What need does it address?
The Rev Keith Condie, who is co-director of the MHPCI and put together the material with his wife Sarah and staffers at ADM, says, “There’s a lot of great stuff out there that mental health professionals are doing, and we must work with them, but there are unique things that the church can offer. Even a lot of mental health professionals will say that: the community, the sense of meaning and purpose in life. The hope that the Christian faith offers is profound.”

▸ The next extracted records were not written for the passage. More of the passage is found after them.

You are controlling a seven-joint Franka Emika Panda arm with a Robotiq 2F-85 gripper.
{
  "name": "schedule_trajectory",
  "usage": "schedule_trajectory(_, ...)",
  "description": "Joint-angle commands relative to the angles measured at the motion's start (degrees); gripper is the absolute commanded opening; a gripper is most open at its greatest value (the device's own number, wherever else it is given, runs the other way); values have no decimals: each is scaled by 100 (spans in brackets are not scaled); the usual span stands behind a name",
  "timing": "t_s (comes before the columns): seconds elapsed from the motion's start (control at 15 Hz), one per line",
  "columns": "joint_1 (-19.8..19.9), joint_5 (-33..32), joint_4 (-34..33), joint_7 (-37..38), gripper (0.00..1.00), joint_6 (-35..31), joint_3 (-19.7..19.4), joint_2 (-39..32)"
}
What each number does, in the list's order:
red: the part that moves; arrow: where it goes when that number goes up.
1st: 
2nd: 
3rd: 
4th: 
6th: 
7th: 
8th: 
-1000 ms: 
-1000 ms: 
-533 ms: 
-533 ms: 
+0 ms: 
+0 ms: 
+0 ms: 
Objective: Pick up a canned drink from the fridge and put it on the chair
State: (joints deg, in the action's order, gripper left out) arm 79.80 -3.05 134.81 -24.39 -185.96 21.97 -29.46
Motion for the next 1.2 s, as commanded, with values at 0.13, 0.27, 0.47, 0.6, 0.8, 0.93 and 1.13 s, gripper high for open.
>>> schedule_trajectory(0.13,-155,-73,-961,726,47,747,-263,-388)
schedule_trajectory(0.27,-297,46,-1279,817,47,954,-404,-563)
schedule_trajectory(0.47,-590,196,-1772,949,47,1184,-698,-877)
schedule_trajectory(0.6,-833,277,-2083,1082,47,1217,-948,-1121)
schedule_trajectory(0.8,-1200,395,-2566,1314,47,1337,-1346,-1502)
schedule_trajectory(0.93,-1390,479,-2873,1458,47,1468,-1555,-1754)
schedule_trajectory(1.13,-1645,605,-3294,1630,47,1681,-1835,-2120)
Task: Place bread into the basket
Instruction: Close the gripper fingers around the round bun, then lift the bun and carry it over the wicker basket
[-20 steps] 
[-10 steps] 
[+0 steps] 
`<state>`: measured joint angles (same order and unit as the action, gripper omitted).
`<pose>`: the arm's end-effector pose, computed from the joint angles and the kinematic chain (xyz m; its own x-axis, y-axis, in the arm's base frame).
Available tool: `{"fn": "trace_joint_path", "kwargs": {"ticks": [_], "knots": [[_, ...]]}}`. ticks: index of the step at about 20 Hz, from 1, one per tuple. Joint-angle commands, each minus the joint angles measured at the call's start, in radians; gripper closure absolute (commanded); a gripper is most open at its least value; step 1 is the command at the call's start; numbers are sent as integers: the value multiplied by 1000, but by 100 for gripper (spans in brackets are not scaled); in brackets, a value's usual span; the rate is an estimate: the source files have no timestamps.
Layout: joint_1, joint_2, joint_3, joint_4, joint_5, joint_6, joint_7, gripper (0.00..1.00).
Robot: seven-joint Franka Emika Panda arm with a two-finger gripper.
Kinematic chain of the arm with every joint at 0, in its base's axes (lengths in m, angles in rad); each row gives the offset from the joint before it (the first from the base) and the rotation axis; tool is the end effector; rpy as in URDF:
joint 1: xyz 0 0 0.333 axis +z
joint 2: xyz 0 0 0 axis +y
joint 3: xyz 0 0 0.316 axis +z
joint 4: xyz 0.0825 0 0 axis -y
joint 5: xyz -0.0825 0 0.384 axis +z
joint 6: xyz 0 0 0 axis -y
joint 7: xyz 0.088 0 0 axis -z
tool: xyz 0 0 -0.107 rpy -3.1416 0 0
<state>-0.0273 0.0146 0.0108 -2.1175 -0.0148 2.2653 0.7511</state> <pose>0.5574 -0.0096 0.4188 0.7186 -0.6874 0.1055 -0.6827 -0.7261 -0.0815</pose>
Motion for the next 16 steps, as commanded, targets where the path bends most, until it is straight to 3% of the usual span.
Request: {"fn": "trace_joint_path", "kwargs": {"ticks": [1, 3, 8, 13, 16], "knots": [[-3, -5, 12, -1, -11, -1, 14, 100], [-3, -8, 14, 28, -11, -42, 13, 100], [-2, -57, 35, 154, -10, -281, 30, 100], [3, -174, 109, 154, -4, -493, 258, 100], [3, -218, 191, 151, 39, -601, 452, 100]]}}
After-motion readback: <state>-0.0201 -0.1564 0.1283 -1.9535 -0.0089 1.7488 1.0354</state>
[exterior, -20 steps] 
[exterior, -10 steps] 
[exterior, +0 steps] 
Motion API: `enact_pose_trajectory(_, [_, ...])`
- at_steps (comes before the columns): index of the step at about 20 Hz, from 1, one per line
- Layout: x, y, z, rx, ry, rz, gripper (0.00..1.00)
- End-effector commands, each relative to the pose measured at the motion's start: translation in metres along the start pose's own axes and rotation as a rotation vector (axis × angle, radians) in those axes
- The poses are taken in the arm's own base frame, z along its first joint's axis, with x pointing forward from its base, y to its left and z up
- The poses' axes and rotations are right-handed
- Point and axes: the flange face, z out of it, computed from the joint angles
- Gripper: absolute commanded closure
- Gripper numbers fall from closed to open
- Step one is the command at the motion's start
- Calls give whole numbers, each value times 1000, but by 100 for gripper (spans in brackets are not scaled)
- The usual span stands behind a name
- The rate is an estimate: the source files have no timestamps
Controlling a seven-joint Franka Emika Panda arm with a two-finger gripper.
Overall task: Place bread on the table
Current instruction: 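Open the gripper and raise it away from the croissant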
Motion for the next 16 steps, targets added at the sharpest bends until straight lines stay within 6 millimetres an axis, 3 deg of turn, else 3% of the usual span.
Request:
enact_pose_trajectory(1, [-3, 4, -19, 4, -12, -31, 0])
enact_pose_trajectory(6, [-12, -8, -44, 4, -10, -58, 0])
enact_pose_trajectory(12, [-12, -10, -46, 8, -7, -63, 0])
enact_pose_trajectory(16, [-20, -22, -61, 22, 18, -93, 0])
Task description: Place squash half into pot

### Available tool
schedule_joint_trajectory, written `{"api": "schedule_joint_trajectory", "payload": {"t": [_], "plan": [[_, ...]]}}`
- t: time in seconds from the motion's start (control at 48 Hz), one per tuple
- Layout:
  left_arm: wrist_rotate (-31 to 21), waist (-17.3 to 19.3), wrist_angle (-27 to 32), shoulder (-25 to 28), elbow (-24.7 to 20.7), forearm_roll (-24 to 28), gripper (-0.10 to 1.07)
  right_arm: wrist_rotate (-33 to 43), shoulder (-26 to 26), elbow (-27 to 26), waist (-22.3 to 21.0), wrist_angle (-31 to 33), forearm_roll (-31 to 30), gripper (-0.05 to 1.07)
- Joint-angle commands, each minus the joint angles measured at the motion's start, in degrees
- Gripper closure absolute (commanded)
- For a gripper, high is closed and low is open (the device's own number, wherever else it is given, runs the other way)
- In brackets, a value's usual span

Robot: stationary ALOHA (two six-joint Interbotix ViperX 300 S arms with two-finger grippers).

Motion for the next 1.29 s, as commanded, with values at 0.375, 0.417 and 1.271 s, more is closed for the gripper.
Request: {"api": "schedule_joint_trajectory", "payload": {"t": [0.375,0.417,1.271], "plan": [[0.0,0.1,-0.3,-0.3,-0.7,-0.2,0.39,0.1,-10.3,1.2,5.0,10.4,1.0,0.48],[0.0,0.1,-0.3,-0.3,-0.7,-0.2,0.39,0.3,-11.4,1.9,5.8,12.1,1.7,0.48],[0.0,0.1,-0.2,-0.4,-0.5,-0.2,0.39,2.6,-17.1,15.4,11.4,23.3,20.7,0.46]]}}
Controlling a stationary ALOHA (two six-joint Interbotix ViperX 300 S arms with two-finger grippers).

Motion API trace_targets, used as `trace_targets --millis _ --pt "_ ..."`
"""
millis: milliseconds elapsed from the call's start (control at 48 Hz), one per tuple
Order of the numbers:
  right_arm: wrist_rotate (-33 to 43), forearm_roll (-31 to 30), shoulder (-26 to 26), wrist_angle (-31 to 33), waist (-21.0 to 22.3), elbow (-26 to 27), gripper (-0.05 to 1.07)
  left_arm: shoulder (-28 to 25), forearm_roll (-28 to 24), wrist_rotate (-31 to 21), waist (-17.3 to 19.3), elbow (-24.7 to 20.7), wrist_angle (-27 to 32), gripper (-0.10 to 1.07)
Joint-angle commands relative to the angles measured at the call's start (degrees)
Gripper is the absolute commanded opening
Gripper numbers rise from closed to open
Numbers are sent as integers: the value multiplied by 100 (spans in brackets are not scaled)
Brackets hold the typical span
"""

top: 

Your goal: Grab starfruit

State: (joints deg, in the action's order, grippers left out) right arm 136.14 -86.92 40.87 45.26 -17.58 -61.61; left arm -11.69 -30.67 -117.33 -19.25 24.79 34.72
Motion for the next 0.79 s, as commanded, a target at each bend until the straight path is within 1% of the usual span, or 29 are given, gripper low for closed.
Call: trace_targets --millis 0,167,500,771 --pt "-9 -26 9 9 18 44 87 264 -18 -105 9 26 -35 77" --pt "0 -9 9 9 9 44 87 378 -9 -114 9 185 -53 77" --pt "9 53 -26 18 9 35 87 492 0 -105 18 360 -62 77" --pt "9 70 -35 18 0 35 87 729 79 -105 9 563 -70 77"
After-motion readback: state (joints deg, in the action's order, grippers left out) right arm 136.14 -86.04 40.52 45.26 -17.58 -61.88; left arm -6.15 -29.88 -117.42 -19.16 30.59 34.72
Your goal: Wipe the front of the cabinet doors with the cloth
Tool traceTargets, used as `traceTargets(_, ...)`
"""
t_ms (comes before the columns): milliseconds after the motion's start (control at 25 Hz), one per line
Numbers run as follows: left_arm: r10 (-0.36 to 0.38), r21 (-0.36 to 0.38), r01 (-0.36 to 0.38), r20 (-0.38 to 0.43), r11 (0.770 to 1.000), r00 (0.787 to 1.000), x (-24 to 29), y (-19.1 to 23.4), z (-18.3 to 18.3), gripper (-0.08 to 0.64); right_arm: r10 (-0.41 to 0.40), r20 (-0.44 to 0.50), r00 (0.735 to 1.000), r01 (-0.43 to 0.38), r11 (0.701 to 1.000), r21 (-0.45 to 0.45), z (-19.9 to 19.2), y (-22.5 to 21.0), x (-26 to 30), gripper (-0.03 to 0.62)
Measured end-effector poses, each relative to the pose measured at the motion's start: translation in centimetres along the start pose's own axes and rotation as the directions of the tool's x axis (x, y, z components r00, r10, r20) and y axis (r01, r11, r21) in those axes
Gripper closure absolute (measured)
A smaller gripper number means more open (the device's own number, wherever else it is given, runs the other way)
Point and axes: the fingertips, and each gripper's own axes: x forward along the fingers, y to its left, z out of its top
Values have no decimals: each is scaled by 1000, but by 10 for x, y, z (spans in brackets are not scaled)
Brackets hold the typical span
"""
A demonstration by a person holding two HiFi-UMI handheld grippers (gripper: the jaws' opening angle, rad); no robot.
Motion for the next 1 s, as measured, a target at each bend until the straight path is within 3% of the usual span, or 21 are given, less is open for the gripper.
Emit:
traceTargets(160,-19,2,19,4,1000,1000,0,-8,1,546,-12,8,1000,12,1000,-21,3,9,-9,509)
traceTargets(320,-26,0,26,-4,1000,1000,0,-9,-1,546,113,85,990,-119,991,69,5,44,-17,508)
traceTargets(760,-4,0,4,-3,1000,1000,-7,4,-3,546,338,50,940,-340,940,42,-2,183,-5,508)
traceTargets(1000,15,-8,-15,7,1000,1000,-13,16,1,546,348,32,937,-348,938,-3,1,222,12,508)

10/10 also contains 10 short videos to help personalise the mental health picture for churches and individuals. Each video focuses on a different person – health professionals, church ministers, people struggling with mental health issues or their family members – and each offers insight into certain conditions, how to care well for those who suffer or how to respond in faith.
How can it equip parishes?
The Rev Mark Wormell, rector of St John’s, Glebe, speaks in his video about how the parish cares for locals with mental health problems.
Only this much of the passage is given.